§ Given material
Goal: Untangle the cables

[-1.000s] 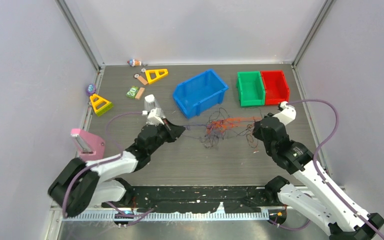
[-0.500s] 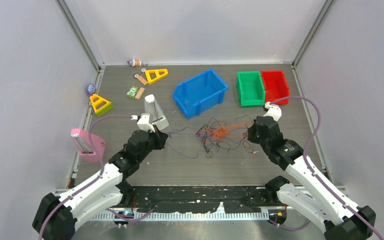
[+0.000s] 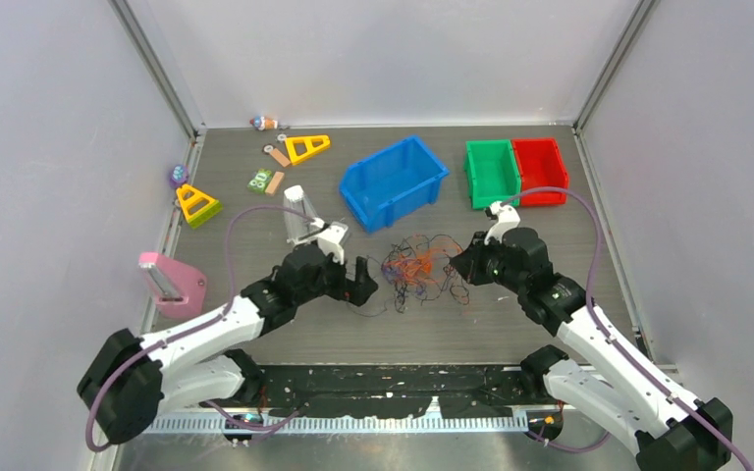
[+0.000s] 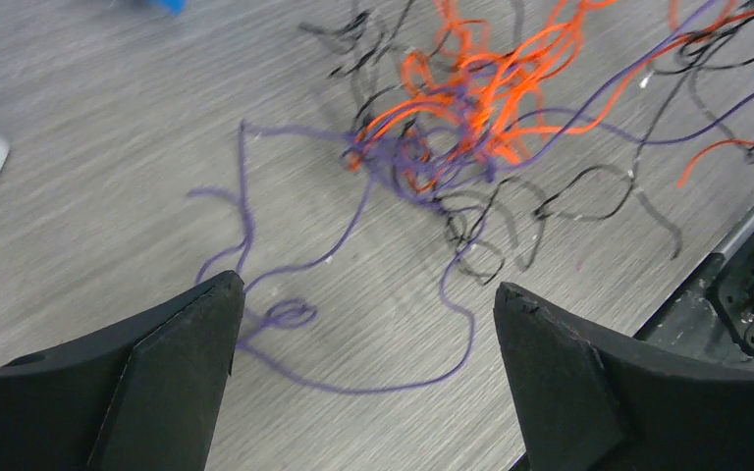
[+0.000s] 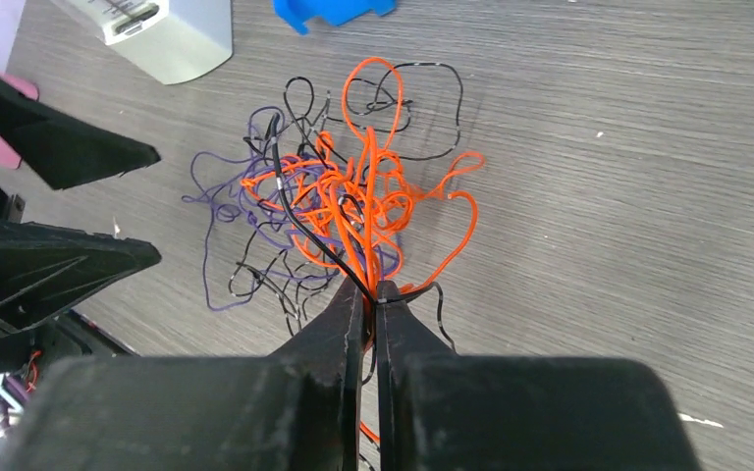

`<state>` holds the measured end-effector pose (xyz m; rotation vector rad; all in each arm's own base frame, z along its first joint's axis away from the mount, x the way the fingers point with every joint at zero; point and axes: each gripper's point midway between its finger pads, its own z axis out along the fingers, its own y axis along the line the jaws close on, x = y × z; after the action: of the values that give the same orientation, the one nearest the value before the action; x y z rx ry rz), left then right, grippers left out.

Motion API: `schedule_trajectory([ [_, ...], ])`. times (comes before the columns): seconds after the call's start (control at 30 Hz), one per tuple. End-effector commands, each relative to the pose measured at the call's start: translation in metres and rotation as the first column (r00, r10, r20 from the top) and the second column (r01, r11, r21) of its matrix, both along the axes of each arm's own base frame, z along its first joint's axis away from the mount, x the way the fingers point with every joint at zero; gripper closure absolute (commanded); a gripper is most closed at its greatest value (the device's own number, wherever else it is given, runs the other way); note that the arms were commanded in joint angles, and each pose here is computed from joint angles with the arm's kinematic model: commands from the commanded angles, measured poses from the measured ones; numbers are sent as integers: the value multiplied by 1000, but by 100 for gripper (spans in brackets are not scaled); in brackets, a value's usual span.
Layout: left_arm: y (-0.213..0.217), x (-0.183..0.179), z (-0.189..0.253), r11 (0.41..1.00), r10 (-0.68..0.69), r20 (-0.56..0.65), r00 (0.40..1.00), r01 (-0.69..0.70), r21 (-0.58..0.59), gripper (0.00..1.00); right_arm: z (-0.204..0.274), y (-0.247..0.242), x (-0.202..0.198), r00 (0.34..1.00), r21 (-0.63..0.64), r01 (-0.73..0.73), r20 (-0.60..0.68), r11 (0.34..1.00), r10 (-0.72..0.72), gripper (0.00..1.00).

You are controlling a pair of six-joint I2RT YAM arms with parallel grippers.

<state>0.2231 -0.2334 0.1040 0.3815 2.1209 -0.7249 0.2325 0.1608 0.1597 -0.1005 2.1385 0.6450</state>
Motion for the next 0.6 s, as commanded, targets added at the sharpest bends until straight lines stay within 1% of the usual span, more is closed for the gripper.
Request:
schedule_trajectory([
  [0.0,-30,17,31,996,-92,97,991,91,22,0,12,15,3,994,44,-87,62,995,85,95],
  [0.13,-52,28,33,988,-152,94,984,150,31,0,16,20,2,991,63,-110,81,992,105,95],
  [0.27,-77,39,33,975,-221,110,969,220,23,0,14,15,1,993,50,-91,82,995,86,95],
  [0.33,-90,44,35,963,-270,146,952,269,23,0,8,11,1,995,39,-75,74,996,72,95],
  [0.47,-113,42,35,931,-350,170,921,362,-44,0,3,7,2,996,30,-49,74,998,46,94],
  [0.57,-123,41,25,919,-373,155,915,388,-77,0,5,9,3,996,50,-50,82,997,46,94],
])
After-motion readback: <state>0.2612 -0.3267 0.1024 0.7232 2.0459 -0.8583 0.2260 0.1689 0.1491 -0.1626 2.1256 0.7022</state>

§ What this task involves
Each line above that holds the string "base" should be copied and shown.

§ Answer area
`<state>` holds the measured end-effector pose (xyz m; rotation vector rad; all in each arm's own base frame, z along its first joint's axis away from the mount, x the way the fingers point with every joint at zero; point and axes: each gripper's point midway between its finger pads, its own z axis out along the fingers, its own y axis along the line the jaws close on, x = y × z; after the action: of the values that give the same orientation, the one nearest the value before the action; x y z rx ry rz), left then right, grippers left out.
Motion API: `schedule_trajectory([ [_, ...], ])`. times (comes before the columns): seconds after the call's start (control at 30 Hz), one per tuple. End-effector commands, each relative to the pose measured at the call's start: translation in metres and rotation as the first column (r00, r10, r20 from the top) and the second column (r01, r11, r21) of its matrix, both along the axes of each arm's own base frame, z along its first joint's axis away from the mount, x the way the fingers point with every joint at zero; gripper closure absolute (commanded); a gripper is most closed at its greatest value (the device's own number, wherever else it is given, runs the other way); note that the arms were commanded in joint angles, and each pose here is computed from joint angles with the arm's kinematic model: commands from the commanded angles, measured poses from the measured ones; numbers are sent as integers: the value multiplied by 1000, but by 100 for gripper (spans in brackets are not scaled); in brackets, a value's usual span.

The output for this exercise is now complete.